I still remember the dreams. I still dream them, sometimes. Schwester Anna, the night nurse, was the one who told me what they were giving me. Something new, she said, from Bayer-Leverkusen. For the pain, for the excitement, for sleep.

One dream I've dreamt so often is exciting and sad at the same time, because I'm making love, it is just unbearably good, but she is doing it all, she is on top and her breasts are in my face and I can't see her face and I don't know who she is. At first I don't. Too big to be Baby, too heavy. Too big to be Lili and I know she isn't Lili anyway. She might be Bärbel, but she isn't; she doesn't feel or move or smell like Bärbel and I keep trying to turn my head to see her face, and every time I think I do realize (remember?) who she is I feel the breath-stopping pain in my back and I'm face-down on the table in the white-tiled emergency room of the Charite' again, a room full of bare-armed nurses in bloody rubber aprons and green Schutzpolizei officers and the smell of ether, and I'm dreaming again, dreaming that none of it really happened, falling backwards endlessly through clouds of yellow ether, dreaming that it was all a dream....

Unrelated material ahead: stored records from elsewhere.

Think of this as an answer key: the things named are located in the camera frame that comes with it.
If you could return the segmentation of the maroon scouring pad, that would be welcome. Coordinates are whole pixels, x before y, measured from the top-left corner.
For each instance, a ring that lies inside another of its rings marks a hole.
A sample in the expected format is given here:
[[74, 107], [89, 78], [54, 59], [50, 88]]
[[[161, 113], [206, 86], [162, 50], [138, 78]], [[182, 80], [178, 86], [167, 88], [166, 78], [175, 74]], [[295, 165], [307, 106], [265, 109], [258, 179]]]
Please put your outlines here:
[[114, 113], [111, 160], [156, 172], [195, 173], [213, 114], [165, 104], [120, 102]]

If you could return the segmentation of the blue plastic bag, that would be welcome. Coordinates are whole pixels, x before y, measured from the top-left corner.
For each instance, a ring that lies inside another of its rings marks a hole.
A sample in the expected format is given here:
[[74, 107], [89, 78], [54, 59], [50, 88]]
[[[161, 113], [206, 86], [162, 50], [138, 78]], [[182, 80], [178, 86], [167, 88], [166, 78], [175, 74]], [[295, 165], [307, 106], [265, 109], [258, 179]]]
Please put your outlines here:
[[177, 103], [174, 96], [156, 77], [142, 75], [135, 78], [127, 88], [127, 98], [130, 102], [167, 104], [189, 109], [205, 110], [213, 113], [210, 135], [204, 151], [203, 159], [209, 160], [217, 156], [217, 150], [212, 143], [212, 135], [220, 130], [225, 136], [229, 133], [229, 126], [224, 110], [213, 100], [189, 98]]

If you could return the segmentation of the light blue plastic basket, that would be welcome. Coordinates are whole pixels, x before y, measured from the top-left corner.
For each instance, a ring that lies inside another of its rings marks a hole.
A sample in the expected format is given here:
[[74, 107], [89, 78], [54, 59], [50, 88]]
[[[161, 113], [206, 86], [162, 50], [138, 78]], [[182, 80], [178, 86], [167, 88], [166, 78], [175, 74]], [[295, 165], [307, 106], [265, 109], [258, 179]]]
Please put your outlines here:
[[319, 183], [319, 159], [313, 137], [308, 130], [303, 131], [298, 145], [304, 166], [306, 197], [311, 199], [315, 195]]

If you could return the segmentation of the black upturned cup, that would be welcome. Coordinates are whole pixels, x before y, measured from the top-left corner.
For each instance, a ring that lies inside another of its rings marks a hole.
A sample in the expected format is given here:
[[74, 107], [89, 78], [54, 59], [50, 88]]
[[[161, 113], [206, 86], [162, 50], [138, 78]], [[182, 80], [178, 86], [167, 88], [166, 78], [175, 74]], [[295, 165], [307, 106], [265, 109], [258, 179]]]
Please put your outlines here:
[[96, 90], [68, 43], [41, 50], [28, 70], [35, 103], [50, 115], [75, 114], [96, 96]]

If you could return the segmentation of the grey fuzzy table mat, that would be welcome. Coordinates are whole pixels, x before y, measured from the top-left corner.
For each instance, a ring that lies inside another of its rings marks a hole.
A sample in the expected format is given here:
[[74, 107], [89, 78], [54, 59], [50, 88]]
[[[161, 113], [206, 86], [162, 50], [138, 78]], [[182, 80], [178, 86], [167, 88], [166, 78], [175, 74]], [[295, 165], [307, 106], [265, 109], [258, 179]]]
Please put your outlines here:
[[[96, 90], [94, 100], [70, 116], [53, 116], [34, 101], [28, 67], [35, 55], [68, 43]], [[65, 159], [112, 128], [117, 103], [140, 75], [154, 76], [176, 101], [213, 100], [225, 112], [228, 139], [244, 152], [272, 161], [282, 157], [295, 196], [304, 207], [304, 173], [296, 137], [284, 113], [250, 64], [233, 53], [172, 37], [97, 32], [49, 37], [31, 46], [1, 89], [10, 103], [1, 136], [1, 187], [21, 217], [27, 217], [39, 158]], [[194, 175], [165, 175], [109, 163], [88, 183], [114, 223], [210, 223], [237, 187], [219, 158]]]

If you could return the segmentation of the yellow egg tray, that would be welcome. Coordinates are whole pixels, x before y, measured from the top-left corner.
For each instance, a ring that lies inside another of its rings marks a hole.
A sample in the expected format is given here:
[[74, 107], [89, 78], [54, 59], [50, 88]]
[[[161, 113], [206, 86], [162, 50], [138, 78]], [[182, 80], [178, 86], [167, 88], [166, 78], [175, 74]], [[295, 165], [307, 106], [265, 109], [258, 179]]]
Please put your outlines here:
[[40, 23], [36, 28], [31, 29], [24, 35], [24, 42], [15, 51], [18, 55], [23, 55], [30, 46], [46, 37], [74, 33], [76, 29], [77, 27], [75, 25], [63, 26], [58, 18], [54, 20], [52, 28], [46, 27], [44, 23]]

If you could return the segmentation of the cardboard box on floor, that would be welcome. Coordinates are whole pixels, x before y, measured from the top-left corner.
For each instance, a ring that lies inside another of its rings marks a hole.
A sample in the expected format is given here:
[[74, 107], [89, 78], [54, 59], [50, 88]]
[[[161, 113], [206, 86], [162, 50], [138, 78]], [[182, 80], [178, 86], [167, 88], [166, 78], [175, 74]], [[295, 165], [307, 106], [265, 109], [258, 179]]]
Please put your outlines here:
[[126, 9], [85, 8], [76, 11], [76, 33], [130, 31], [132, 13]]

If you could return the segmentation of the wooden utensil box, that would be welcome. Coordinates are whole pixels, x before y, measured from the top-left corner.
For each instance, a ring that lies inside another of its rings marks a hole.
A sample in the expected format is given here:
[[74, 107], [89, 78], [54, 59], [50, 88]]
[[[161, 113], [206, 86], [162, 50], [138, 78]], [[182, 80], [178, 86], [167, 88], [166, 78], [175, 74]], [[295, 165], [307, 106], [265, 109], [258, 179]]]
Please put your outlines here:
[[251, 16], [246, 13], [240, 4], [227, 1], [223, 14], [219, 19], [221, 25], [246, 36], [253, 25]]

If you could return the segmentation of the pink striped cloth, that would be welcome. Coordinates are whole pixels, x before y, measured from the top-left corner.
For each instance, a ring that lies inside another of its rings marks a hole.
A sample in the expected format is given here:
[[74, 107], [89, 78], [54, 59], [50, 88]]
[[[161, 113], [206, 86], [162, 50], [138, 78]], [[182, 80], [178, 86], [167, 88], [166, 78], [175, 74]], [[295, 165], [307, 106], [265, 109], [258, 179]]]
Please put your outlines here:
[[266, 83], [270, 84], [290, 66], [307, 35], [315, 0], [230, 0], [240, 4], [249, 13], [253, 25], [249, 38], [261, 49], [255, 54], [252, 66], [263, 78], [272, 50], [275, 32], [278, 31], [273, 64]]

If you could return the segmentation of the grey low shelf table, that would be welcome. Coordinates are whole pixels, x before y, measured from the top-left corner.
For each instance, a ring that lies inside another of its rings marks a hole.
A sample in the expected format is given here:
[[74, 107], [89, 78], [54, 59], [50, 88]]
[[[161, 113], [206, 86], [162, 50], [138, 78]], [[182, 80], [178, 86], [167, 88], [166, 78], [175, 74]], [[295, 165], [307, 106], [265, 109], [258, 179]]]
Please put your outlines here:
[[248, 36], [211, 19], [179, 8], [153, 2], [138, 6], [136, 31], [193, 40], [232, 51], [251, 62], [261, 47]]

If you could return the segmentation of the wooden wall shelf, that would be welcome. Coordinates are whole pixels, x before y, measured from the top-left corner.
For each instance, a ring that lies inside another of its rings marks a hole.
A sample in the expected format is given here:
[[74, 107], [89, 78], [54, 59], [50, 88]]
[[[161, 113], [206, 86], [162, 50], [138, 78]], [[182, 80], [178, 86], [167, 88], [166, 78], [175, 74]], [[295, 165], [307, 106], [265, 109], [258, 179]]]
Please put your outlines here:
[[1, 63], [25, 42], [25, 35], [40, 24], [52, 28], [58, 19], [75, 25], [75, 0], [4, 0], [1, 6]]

I guess that's not the best way to begin this part. What is the best way to begin?

When I had to admit that it wasn't a dream?

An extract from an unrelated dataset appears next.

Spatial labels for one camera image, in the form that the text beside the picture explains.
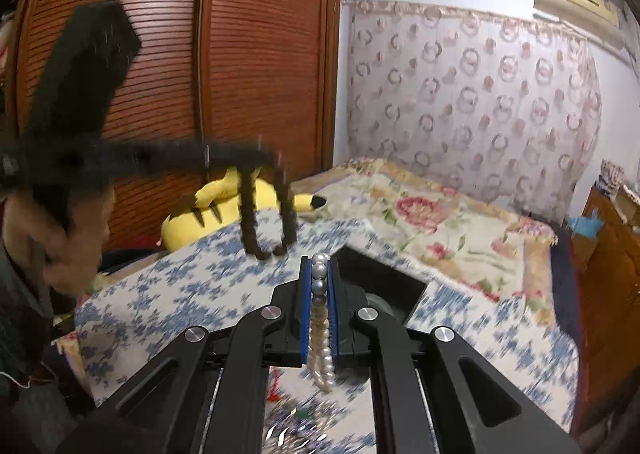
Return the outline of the person's left hand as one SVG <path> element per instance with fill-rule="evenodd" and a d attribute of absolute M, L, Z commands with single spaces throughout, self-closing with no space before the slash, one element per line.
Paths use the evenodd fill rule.
<path fill-rule="evenodd" d="M 4 207 L 6 252 L 29 281 L 41 281 L 55 292 L 77 297 L 98 273 L 114 202 L 110 185 L 82 193 L 70 207 L 72 225 L 65 231 L 29 193 L 14 192 Z"/>

When I saw in their eyes the same looks I had seen in France, after they dug me out from under all the people - parts of people - who had been blown out of Douglas Pratt's ambulance?

I don't know. P>

Maybe the place to start is with Miss Boatwright's quiet voice. "It's all right to cry. Remember? That was the problem then, thee couldn't cry."

So I cried.

That was after Miss Boatwright had moved me out of the huge icy disinfectant-reeking municipal hospital into Professor Jaffa's private clinic near the University, where I was in my own room with Schwester Gertrud in the daytime and Schwester Anna at night.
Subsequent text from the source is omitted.